The United States asked Saudi Arabia to take Bin Laden, hoping, some said, that they would summarily execute him. But the Saudis refused. Sudan, reportedly puzzled that the United States had not asked for extradition, expelled Bin Laden on May 18, 1996, and he went instead to Afghanistan, where he is said to have planned the 1998 embassy bombings in Nairobi and Dar es Salaam and the near-sinking of the USS Cole in 1999. U.S. officials say they did not have enough evidence to ask for his extradition to the United States from Sudan.
Although there had been bomb threats against the U.S. embassy, Ambassador Carney voiced strong objections when he was ordered to pull all Americans out of the country. (Anyone trying to get to the bottom of this story in Washington encounters both the personal and political. One person close to events in Sudan and the debates in Washington at the time says Carney's current attitude was partly formed because he was "bitter, very bitter, very angry," that the U.S. embassy in Khartoum was closed and he was forced to operate from Nairobi, almost 1,000 miles away).
On November 22, 1996, President Clinton banned senior Sudanese government officials from entering the United States. In November the following year, comprehensive sanctions were imposed. Some $20m for "non-lethal assistance" - C130 aircraft, boots, old uniforms, communications gear and other surplus gear - was authorized for Eritrea, Uganda and Ethiopia to help keep rebel movements sponsored by Sudan's National Islamic Front (NIF) government at bay.
Commenting on this stage of bilateral relations, Sudanese Ambassador Khidir Haroun Ahmed said that the Clinton Administration had a 'no talk' policy. "They had a policy to overthrow the government," he said in a recent interview.
Yet even late in 1996, despite a toughening stance, there were still carrots being dangled in front of Sudan.

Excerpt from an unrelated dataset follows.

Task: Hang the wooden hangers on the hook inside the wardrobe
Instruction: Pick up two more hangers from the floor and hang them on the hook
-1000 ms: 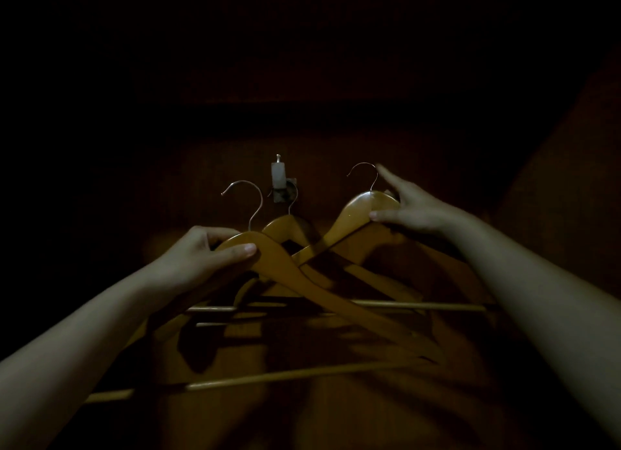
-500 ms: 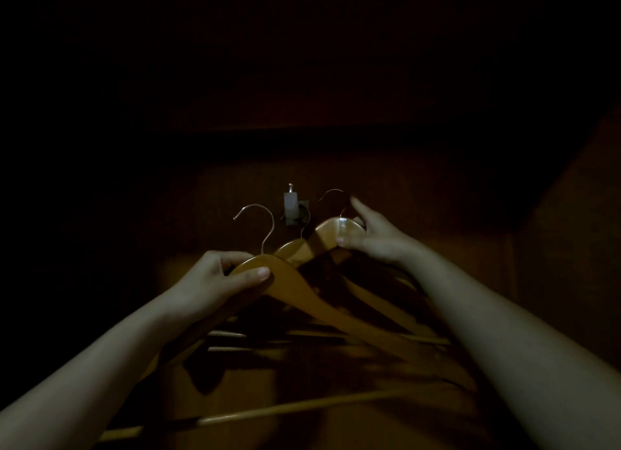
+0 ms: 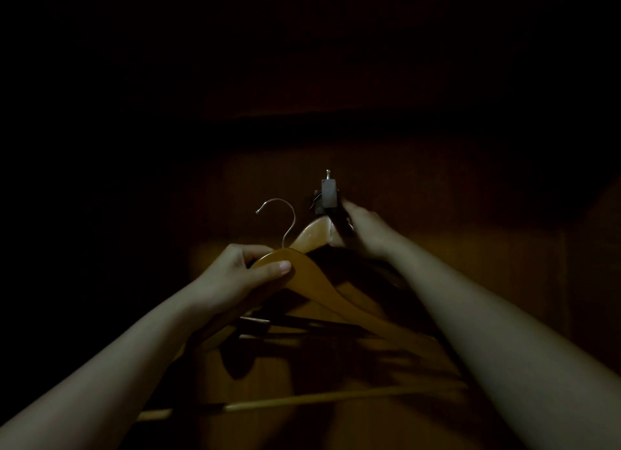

Some officials were permitted to visit the United States. Sudan was exempted from the 1996 anti-terrorism act. Occidental Oil was given a green light to enter into a joint venture to build a pipeline to the Red Sea (eventually companies from China and Malaysia were chosen, in reprisal, some felt, for the $20m in U.S. aid given to hostile neighbors).
It was during the period - from mid-1996 through the middle of 1997 - that Mansoor Ijaz, a Pakistani-American businessman with high-level Democratic Party connections, says he shuttled between Khartoum and Washington in an effort to bridge the divide. Rose reports that Ijaz brought back a letter from Sudan dated April 5, 1997 (ten months after Bin Laden had been expelled), from Sudan's president to the ranking Democrat on the House International Relations Committee, Lee Hamilton, inviting the FBI to visit Khartoum "assess the data in our possession." Ijaz said he tried, but failed to make the administration understand the significance he saw in President al-Bashir's overture. The document is one of several reproduced by Vanity Fair as illustrations to the article.
The great divide of perception between those seeking to engage and those determined to isolate Sudan still dogs relations between the two countries and leaves a question mark hovering over the future.
But regarding the current allegations, at least, Ted Dagne is clear. "The Administration never completely disengaged." Even at the very end of Clinton's term in early 2000, he says, the two sides were talking on a wide range of issues, including terrorism, and were even trying to chart the future.
A draft "Sudan Road Map" was even delivered by Susan Rice to the Foreign Minister of Sudan at a Ouagadougou meeting in the summer of last year, says Dagne: "It discussed what information we needed, what steps might be taken toward normalizing relations, and what reward."